Even if we use anti–PD-1 as monotherapy first, the combination of an anti–PD-1 and anti–CTLA-4 inhibitor in the second-line setting still has a very respectable response rate. In the first- and second-line settings, for almost all patients with metastatic melanoma, we will start off with immunotherapy.

In the adjuvant setting, it’s a little different. Although PD-1 inhibitors are approved in the adjuvant setting for melanoma, there is a decision of whether to use targeted therapy or immunotherapy for patients with BRAF mutations. Therefore, this becomes more complicated.

What immunotherapeutics are emerging in the pipeline with some practicechanging potential?

There are many emerging immunotherapy agents that we're excited about. We look forward to hearing more about tumor-infiltrating lymphocytes (TIL) adoptive cell therapy. Regarding melanoma, I don't believe that we're going to see any agents that are nearly as active as anti–PD-1 alone in at least 40% to 50% of patients.

Even so, I believe a number of agents out there will give us meaningful responses in small subsets, probably in combination with anti–PD-1. There could be something such as an anti-CD40 or an anti-LAG3. It could also be one of the many intratumoral therapies or adoptive cell therapy with TIL. The list goes on.

Recently, during the 2020 Society for Immunotherapy of Cancer Annual Meeting, interesting data were presented on the first-in-class, nextgeneration, DuoBody-PD-L1×4-1BB bispecific antibody, GEN1046, in solid tumors. Although I can’t list them all, we’re beginning to see the emergence of more active agents. The challenge is, once we shift over to the resistant/ refractory setting, each agent may be active only in a small subset of patients. We must determine which patients will derive the most benefit from each therapy.

What were some of the big takeaways from this year’s International Congress on Immunotherapies in Cancer®?

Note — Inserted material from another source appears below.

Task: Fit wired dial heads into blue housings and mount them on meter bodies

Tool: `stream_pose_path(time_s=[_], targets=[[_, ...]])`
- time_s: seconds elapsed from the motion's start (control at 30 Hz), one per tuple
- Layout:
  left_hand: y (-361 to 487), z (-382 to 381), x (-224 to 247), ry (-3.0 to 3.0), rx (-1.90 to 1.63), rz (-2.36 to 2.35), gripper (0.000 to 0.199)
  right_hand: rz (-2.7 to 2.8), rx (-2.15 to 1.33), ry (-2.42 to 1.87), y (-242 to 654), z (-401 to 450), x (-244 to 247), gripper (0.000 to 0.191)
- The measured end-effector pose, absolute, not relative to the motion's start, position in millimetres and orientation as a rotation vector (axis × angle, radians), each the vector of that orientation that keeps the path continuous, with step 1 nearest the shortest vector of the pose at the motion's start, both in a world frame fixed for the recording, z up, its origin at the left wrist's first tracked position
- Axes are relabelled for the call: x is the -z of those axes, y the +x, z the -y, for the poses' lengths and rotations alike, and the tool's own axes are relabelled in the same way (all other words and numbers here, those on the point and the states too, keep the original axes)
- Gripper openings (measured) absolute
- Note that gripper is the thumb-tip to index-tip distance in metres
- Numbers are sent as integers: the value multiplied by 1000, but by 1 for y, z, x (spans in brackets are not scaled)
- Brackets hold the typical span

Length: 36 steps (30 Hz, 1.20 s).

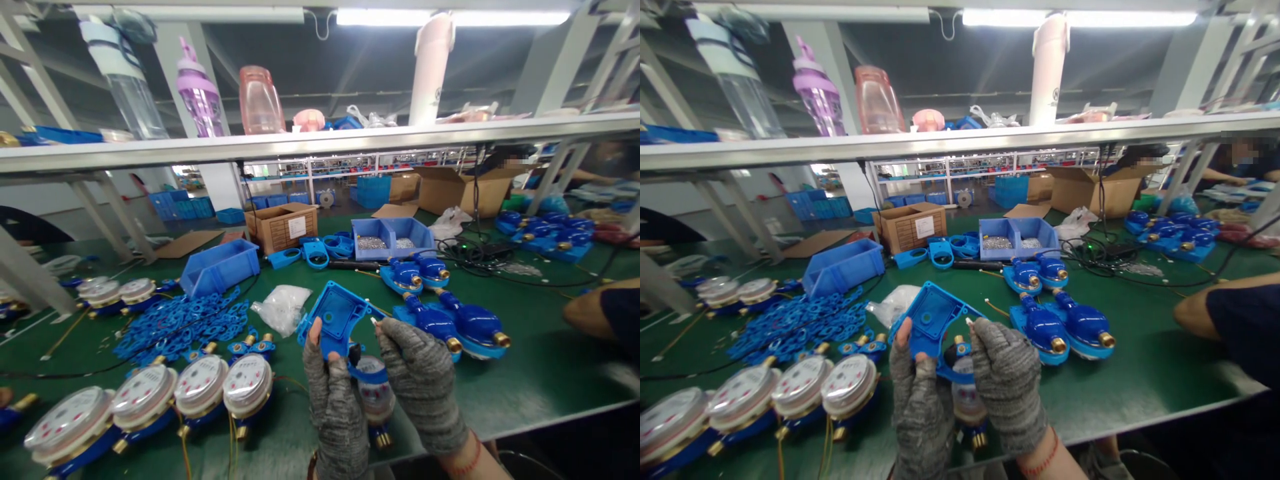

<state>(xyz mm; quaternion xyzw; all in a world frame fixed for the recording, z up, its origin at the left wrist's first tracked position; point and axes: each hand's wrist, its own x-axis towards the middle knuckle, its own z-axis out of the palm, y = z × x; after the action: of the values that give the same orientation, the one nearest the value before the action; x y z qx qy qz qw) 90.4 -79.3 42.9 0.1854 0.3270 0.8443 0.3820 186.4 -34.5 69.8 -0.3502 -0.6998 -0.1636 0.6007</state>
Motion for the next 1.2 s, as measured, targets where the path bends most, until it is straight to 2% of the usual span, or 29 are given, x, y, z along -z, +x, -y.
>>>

I was most excited about the TIL adoptive cell therapies. We invited Amod A. Sarnaik, MD, of Moffitt Cancer Center, who discussed this topic in much greater depth. However, all the presentations were great.

These meetings are critical in the field of oncology because experts are invited to present up-todate information in the areas that they specialize in. These data are then utilized in practice all over [oncology].